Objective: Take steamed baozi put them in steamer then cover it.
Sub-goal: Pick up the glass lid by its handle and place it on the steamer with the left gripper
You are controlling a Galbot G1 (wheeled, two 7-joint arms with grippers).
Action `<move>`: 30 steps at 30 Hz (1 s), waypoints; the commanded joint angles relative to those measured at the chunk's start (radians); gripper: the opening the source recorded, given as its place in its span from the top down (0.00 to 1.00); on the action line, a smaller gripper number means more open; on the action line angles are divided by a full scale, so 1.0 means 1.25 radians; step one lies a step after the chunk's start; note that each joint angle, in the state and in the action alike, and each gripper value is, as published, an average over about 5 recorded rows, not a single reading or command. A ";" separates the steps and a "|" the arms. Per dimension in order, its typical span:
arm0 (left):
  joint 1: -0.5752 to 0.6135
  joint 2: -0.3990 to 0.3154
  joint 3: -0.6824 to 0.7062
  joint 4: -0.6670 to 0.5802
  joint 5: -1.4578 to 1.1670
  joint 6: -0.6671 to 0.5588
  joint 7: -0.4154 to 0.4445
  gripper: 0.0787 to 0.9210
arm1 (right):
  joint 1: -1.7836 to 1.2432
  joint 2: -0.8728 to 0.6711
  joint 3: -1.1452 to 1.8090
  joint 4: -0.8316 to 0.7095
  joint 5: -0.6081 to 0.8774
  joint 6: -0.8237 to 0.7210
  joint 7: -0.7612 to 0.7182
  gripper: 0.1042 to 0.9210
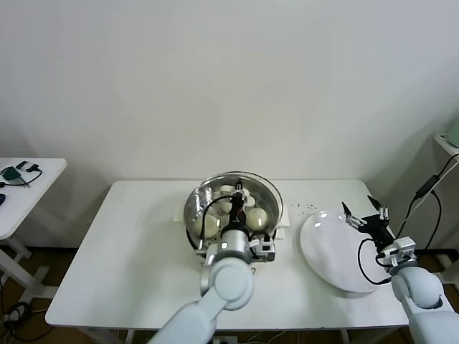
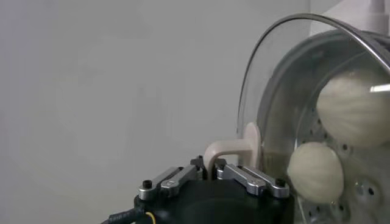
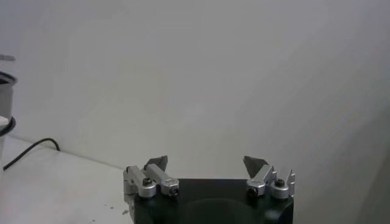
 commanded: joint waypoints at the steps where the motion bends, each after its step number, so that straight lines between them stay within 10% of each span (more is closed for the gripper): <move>1: -0.007 -0.030 0.005 0.052 0.016 0.039 -0.005 0.90 | -0.002 -0.001 0.008 -0.004 -0.002 0.001 -0.001 0.12; 30: 0.016 -0.015 -0.015 0.058 0.004 0.039 -0.049 0.90 | 0.002 -0.001 0.009 -0.013 -0.014 0.008 -0.013 0.12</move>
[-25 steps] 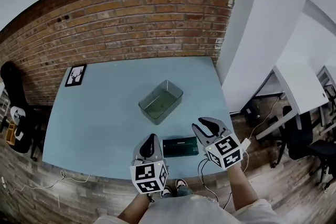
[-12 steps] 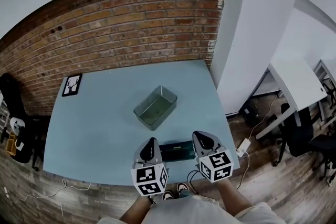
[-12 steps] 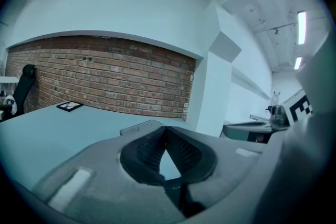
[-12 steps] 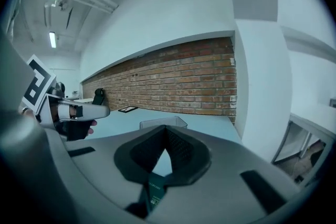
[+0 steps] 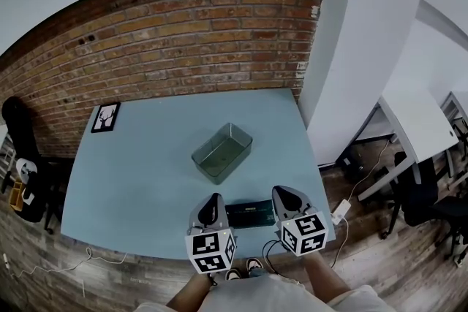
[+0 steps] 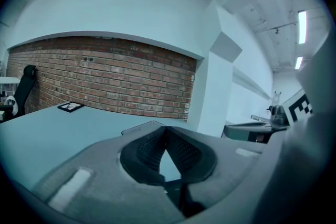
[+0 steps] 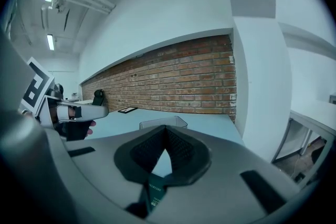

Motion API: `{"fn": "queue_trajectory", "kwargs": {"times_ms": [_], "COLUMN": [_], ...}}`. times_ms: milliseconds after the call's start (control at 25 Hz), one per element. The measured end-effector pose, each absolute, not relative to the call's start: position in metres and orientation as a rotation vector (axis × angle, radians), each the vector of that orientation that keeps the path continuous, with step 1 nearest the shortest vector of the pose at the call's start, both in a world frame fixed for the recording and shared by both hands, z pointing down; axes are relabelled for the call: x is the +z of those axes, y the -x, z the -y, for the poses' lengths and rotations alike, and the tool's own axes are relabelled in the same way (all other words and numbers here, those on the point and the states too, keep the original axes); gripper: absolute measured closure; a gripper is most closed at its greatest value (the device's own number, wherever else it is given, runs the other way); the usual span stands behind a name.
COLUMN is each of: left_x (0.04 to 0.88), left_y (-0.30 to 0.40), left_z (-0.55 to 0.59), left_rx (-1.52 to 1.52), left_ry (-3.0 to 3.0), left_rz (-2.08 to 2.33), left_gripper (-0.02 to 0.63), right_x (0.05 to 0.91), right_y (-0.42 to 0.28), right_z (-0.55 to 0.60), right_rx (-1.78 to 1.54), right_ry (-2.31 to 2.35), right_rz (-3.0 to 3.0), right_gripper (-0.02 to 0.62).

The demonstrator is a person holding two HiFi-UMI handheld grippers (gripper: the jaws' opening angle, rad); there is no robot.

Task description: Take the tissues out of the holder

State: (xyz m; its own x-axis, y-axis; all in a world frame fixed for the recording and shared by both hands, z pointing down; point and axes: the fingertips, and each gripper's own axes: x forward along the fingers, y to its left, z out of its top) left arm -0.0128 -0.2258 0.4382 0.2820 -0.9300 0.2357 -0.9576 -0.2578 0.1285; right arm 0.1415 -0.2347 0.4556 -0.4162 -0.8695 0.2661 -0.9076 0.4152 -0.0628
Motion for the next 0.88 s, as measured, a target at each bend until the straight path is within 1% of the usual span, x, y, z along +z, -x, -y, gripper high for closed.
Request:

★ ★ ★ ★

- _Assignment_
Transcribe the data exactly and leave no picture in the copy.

- _Your solution_
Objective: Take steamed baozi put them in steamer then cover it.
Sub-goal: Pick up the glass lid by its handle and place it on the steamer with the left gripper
You are controlling a Galbot G1 (wheeled, two 7-joint arms with grippers).
Action `<move>`: 30 steps at 30 Hz (1 s), waypoints; the commanded joint angles relative to those measured at the chunk's start (radians); gripper: the opening the source recorded, given as its place in its span from the top down (0.00 to 1.00); on the action line, a smaller gripper number means more open; on the action line angles are divided by a full scale, so 1.0 means 1.25 radians; step one lies a step after the chunk's start; note that each joint angle, in the state and in the action alike, and each gripper value is, as published, an average over about 5 recorded rows, not a single reading or command. A ";" separates the steps and a "|" the arms. Per dimension in order, its typical span:
arm0 (left):
  joint 1: -0.5752 to 0.6135
  joint 2: -0.3990 to 0.3154
  joint 3: -0.6824 to 0.7062
  joint 4: -0.6670 to 0.5802
  joint 5: -1.4578 to 1.1670
  joint 6: -0.6671 to 0.5588
  joint 7: -0.4154 to 0.4445
  gripper: 0.0787 to 0.9210
arm1 (right):
  joint 1: -1.7836 to 1.2432
  joint 2: -0.8728 to 0.6711
  joint 3: -1.1452 to 1.8090
  joint 4: -0.8316 to 0.7095
  joint 5: -0.6081 to 0.8774
  joint 6: -0.8237 to 0.7210
  joint 7: -0.7612 to 0.7182
  gripper: 0.1042 to 0.9210
 commanded: joint waypoints at the steps where the motion bends, each after its step number, so that straight lines between them stay within 10% of each span (more is closed for the gripper): <move>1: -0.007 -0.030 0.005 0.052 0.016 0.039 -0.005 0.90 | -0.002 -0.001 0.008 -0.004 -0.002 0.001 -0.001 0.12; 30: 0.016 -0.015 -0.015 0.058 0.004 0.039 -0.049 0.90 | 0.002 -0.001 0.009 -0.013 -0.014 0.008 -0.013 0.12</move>
[-25 steps] 
[-12 steps] 
[-12 steps] 
[-12 steps] 
[+0 steps] 
[+0 steps] 
[+0 steps] 

Motion API: `{"fn": "queue_trajectory", "kwargs": {"times_ms": [_], "COLUMN": [_], ...}}`. times_ms: milliseconds after the call's start (control at 25 Hz), one per element. The measured end-effector pose, each absolute, not relative to the call's start: position in metres and orientation as a rotation vector (axis × angle, radians), each the vector of that orientation that keeps the path continuous, with step 1 nearest the shortest vector of the pose at the call's start, both in a world frame fixed for the recording and shared by both hands, z pointing down; axes are relabelled for the call: x is the +z of those axes, y the -x, z the -y, for the poses' lengths and rotations alike, and the tool's own axes are relabelled in the same way (all other words and numbers here, those on the point and the states too, keep the original axes); gripper: absolute measured closure; a gripper is most closed at its greatest value (the device's own number, wherever else it is given, runs the other way); the usual span stands behind a name.
COLUMN is each of: left_x (0.04 to 0.88), left_y (-0.30 to 0.40), left_z (-0.55 to 0.59), left_rx (-1.52 to 1.52), left_ry (-3.0 to 3.0), left_rz (-2.08 to 2.33), left_gripper (-0.02 to 0.63), right_x (0.05 to 0.91), right_y (-0.42 to 0.28), right_z (-0.55 to 0.60), right_rx (-1.78 to 1.54), right_ry (-2.31 to 2.35), right_rz (-3.0 to 3.0), right_gripper (-0.02 to 0.62).

The demonstrator is a person holding two HiFi-UMI handheld grippers (gripper: the jaws' opening angle, rad); there is no robot.

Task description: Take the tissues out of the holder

State: (xyz m; its own x-axis, y-axis; all in a world frame fixed for the recording and shared by both hands, z pointing down; point and axes: the fingertips, and each gripper's own axes: x forward along the fingers, y to its left, z out of its top) left arm -0.0128 -0.2258 0.4382 0.2820 -0.9300 0.2357 -0.9576 -0.2578 0.1285; right arm 0.1415 -0.2347 0.4556 -0.4162 -0.8695 0.2661 -0.9076 0.4152 -0.0628
Motion for the next 0.88 s, as measured, a target at each bend until the straight path is within 1% of the usual span, x, y, z along +z, -x, -y, gripper high for closed.
Request:

That's the full output for the exercise.